IBM Research Challenge: Pilter AI

Description

There are many studies published on the utilization of generic drugs for cancer treatment. Analyzing these data is a huge challenge for automation, with little profit incentive, which is why Cures for Cancer within Reach is taking on this challenge.

Patients and their families are often eager to help with cancer research-- and we'd like to help them feel empowered during an otherwise difficult period of time in their lives. With this in mind, we created a machine learning powered interface for annotating scientific abstracts. It uses suggestions to help guide a typical user (i.e. someone who may not have a biomedical background) through the annotation process.


Details

Date: January 2020
Team: Sejal Dua, Smruthi Ramesh, Anastasia Spangler, Ashvini Varatharaj, Sulbha Aggarwal
Related: #Hackathon #NLP #CancerResearch #DrugRepurposing
Language(s): Python, HTML, CSS
Tools & Technologies: Python Flask, AllenNLP, SciSpacy

Approach

This project involves breaking down overwhelmingly technical text into information that can be used to identify promising cancer research directions. Therefore, when implementing the machine learning model to aid the user in labeling / annotating the data, our first priority was to create something that does not require them to read the full abstract or parse through its complex biomedical jargon.
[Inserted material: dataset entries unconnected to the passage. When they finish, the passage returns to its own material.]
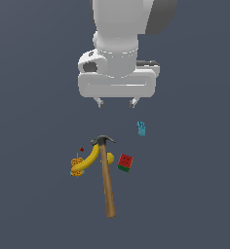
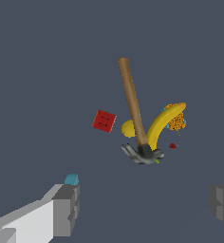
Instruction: Pick up a designated object from a clutter of objects.
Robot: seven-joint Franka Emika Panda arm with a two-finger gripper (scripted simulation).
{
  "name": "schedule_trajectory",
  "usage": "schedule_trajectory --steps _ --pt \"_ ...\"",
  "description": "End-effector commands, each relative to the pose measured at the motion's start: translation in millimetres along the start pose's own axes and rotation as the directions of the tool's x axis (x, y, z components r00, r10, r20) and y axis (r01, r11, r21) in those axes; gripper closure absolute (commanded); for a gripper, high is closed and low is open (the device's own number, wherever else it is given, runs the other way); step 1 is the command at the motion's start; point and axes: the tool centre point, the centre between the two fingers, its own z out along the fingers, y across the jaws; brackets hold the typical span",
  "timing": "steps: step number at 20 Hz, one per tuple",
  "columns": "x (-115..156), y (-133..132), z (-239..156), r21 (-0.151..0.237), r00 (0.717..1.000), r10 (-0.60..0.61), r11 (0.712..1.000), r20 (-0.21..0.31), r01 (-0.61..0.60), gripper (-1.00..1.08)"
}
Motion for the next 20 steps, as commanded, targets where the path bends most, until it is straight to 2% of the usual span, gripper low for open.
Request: schedule_trajectory --steps 1,11,20 --pt "2.1 1.9 -3.9 -0.002 1.0 0.001 1.0 -0.01 -0.001 -0.92" --pt "14.2 3.4 15.4 -0.001 1.0 -0.017 1.0 -0.001 0.017 -0.92" --pt "45.6 9.8 70.4 0.001 0.998 -0.068 0.998 0.015 0.068 -0.92"
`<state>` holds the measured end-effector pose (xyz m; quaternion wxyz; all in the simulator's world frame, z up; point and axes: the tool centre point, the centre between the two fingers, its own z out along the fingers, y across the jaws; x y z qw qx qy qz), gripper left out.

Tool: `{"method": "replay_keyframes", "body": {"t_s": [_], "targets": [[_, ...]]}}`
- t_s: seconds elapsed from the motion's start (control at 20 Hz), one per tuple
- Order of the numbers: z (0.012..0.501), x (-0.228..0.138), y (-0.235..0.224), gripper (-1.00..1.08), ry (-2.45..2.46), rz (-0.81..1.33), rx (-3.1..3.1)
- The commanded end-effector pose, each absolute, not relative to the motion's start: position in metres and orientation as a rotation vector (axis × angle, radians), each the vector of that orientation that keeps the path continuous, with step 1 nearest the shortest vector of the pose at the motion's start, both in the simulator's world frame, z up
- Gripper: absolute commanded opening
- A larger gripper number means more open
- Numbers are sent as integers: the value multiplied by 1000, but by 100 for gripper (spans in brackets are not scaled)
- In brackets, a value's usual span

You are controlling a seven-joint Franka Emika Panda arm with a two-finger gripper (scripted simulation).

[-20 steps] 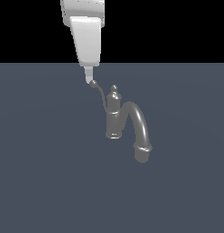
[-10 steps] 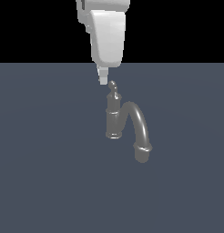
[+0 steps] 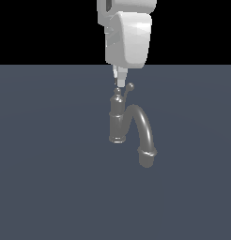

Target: Turn on the faucet by rotating a designated handle.

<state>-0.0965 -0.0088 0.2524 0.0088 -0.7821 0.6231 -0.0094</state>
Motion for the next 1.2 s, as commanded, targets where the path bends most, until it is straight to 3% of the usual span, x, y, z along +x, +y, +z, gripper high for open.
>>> {"method": "replay_keyframes", "body": {"t_s": [0.0,0.5,0.6,1.15], "targets": [[248,-96,-33,-100,1976,-17,-2428],[242,-91,-83,-100,1990,0,-2431],[253,-84,-66,-100,1948,-29,-2441],[250,-58,-88,-100,1962,-20,-2438]]}}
We aimed to make it the user's sole job to evaluate and improve our machine learning model.
The most promising tool at our disposal was Allen NLP, which is an open-source NLP research library, built on PyTorch. They have a functionality called "Reading Comprehension." This deep learning tool allows for the input data to be in the form of question and the output data to be in the form of an answer (or answer choice in the case of multiple-choice questions). We used Allen NLP as an API that we direct queries to, and used the output from the pre-trained ELMo-BiDaF models as suggested answers for the user.
Our goal was to obtain the following four annotations from the user for any given abstract:
Drug: What generic drug has been tested?
Cancer: What type of cancer was it tested on?
Therapeutic Association: How does the generic drug influence cancer?
Study Type: Which type of experiment was performed? For each annotation category, we engineered the input and output specifications by testing which types of query strings return most accurate results when compared against the labeled data for this project.

Pipeline and Tech Stack


    Python: backend and Natural Language Processing
    Flask: integration of frontend and backend
    Jupyter Notebook: testing, exploratory data analysis, and development
    sci-kit learn: training machine learning-based text classifiers
    regex: clean dataset, eliminating non-ASCII character set
    NLTK (Natural Language Toolkit): text processing for classification models
    HTML / CSS: UX/UI design
    Javascript / jquery: validations and dynamic elements in frontend
    Heroku: hosting server
    AllenNLP: framework used for Natural Language Processing
    scispaCy: used to extract biomedical terms and pre-process text for deep learning

Key Learnings & Reflections

 teamwork
Building our hack in a matter of less than 48 hours was an intense experience, but by utilizing each other's strengths, we were able to delegate tasks efficiently.
 design
Spending some time to draft an initial design of our hack on paper was crucial to our success. This ended up saving us a lot of time in the long run.
 hackathon
This was my first hackathon ever. I learned that meeting people and bonding with people helps establish team chemistry which translates toward a better final product. I also learned that given the nature of hackathons, it is important to strive for a working demo rather than perfection!